El mayor laboratorio clandestino en Europa con capacidad para procesar 200 kilogramos diarios de pasta base de cocaína, fue desmantelado en suelo español, en una operación conjunta de la Policía Nacional, la Policía Judicial portuguesa y la Dirección Antinarcóticos (Diran) de Colombia.

El megalaboratorio fue operado gracias a una alianza de un cartel mexicano y una organización colombiana, informó la Policía Nacional española.

“Las gestiones policiales realizadas permitieron concluir que detrás de los ciudadanos españoles se encontraban dos potentes organizaciones criminales de carácter internacional –una colombiana y otra mexicana—que se habían unido para poder financiar conjuntamente un laboratorio capaz de producir 6 mil kilos de clorhidrato de cocaína en diferentes fases”, informó la institución en un comunicado.

En los 14 registros o cateos simultáneos realizados se detuvo a 18 personas y se intervinieron mil 300 kilos de pasta base de cocaína –la mayor incautación hasta la fecha fuera de las zonas de producción—, 151 kilos de clorhidrato de cocaína, y más de 23 mil litros de precursores y otras sustancias químicas.
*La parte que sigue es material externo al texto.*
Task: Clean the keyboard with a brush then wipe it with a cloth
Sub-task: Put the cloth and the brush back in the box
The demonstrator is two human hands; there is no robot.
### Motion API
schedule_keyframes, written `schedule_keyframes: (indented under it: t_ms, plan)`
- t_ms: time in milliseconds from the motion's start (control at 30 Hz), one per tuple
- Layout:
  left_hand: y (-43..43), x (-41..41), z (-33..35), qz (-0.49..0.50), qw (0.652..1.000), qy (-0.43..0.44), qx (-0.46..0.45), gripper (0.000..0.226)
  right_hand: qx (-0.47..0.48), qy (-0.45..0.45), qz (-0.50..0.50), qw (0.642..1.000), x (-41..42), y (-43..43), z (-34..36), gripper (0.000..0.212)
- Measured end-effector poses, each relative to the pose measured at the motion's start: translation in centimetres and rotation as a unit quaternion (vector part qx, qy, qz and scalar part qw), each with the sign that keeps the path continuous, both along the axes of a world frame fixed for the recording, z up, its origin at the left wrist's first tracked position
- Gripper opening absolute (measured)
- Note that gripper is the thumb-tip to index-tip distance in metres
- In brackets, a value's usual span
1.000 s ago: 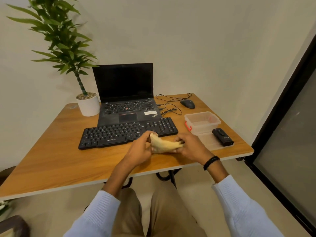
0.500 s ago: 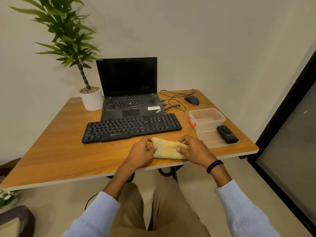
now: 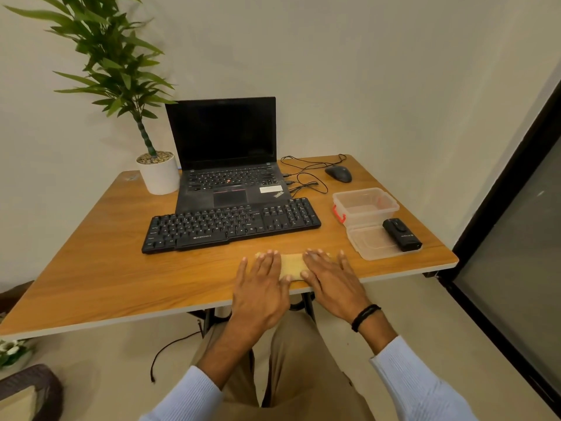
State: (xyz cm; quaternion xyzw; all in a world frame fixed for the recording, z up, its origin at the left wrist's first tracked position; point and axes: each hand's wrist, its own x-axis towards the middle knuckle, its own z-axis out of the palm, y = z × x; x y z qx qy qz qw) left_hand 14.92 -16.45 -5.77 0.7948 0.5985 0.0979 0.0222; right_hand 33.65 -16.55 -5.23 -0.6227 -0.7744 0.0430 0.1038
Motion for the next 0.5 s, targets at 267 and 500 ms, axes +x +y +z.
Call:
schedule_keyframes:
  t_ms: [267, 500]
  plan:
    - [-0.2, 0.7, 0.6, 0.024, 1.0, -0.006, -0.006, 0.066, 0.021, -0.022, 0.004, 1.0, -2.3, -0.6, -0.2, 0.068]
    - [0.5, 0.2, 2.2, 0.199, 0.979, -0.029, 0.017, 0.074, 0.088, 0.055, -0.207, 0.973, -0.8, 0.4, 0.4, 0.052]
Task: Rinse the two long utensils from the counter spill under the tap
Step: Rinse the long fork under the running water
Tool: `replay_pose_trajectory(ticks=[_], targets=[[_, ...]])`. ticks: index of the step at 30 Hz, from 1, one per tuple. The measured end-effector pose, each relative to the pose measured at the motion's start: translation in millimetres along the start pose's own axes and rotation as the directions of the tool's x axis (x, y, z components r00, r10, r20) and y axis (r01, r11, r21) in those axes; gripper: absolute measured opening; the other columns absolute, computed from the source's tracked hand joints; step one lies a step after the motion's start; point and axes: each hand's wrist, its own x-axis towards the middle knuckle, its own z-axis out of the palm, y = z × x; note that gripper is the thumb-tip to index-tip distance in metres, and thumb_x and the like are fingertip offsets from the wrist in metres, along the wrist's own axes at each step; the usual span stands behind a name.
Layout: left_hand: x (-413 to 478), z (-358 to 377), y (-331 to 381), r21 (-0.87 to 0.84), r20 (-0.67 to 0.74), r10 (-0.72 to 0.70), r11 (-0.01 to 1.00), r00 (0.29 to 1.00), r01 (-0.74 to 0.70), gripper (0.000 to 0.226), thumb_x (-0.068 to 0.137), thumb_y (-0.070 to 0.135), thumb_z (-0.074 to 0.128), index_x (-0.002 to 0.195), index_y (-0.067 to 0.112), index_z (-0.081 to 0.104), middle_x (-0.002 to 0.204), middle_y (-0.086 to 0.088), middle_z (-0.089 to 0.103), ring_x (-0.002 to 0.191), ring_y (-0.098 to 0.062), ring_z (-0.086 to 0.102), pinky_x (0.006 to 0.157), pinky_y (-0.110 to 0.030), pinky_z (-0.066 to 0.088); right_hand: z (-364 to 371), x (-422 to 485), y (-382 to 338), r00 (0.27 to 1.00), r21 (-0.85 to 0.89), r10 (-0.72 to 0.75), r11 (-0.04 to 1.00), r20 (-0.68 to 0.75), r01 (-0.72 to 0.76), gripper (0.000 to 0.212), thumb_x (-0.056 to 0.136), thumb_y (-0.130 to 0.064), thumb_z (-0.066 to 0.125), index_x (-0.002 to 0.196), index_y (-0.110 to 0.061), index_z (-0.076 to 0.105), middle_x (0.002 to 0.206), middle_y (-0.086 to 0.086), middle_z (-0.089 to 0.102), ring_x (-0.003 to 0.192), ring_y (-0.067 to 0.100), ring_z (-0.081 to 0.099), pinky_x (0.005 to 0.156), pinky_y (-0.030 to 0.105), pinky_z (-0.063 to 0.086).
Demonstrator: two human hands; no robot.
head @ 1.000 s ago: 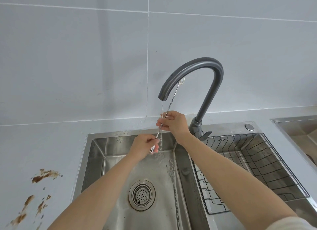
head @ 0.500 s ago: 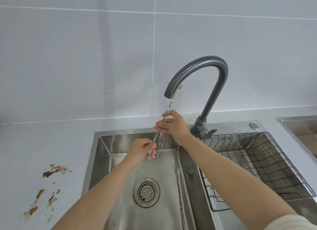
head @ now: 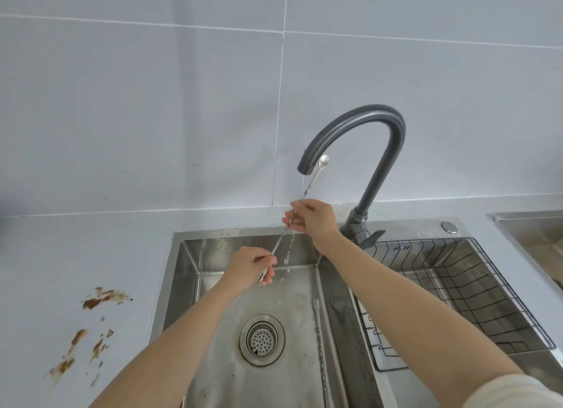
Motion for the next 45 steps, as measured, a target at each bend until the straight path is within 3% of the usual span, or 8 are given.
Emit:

Se han bloqueado 17 propiedades –por un valor de 1.700.00 euros— y 37 productos financieros, a la espera de cuantificar el valor de los mismos.

Los 18 detenidos fueron capturados en Galicia (11), País Vasco (1), Madrid (4) y Las Palmas de Gran Canaria (2), decretando la autoridad judicial el ingreso en prisión de todos.

De acuerdo a las pesquisas coordinadas por la Fiscalía Especial Antidroga de la Audiencia Nacional y por orden del Juzgado central de Instrucción número 2, el macro-laboratorio ubicado en Pontevedra (Galicia), permanecía a pleno rendimiento las 24 horas del día; en él, los cocineros eran distribuidos en diferentes turnos para transformar la pasta base en clorhidrato de cocaína listo para el consumo.

La organización criminal desarticulada tenía un alto nivel de sofisticación y sus miembros contaban con un claro reparto de funciones, empleaban importantes medidas de seguridad tales como el uso de apodos, la utilización de los conocidos como vehículos `lanzadera´, una medida de contra-vigilancia para rastrear si eran seguidos por policías, el uso de disfraces de transportistas o estrictos protocolos de seguridad en sus comunicaciones.

La investigación inició en octubre de 2022, cuando los agentes tuvieron conocimiento de una organización asentada en las Palmas de Gran Canaria. Las primeras pesquisas constataron que contaban con una “potente infraestructura” que les permitía introducir grandes cantidades de droga a España.

Algunos de sus miembros ya habían sido objeto de investigaciones policiales anteriores, quedando acreditado el alto nivel de vida que mantenían así como los vínculos con ciudadanos colombianos que ejercían de suministradores.

Otro descubrimiento fue el gran numero de movimientos de los investigados entre Madrid y Pontevedra y la compartimentación de las distintas células de la organización para que tuvieran el mínimo contacto y evitar levantar sospechas.

Averiguaron que al organización disponía de un chalet en la localidad madrileña de Colmenar Viejo que utilizaban para almacenar gran cantidad de productos químicos y otros utensilios. Era el lugar donde dejaban “enfriar” los químicos precursores, es decir, almacenarlos un tiempo prudencial para detectar si existían vigilancias sobre los productos y para eludir una posible acción policial.

El entramado recurría a empresas logísticas para transportar los productos químicos simulando tener una actividad legal. De estas gestiones se ocupaba un empresario del País Vasco, quien fungía como “conseguidor” para los investigados canarios.

Gracias a los seguimientos de los investigadores a estos transportes, localizaron una nave industrial en Pontevedra, que era utilizada en un primer momento como centro logístico para abastecer el macro-laboratorio.

Los miembros tenían un alto grado de sofisticación y un claro reparto de funciones, porque los colombianos suministraban a los “cocineros” y los químicos del laboratorio para procesar la droga.

Mientras que los mexicanos aportaban sus conocimientos técnicos en la correcta extracción de la coca base, que era transportada oculta en máquinas trituradoras de piedra de grandes dimensiones (concretamente en dos cilindros metálicos que forman parte de sus componentes).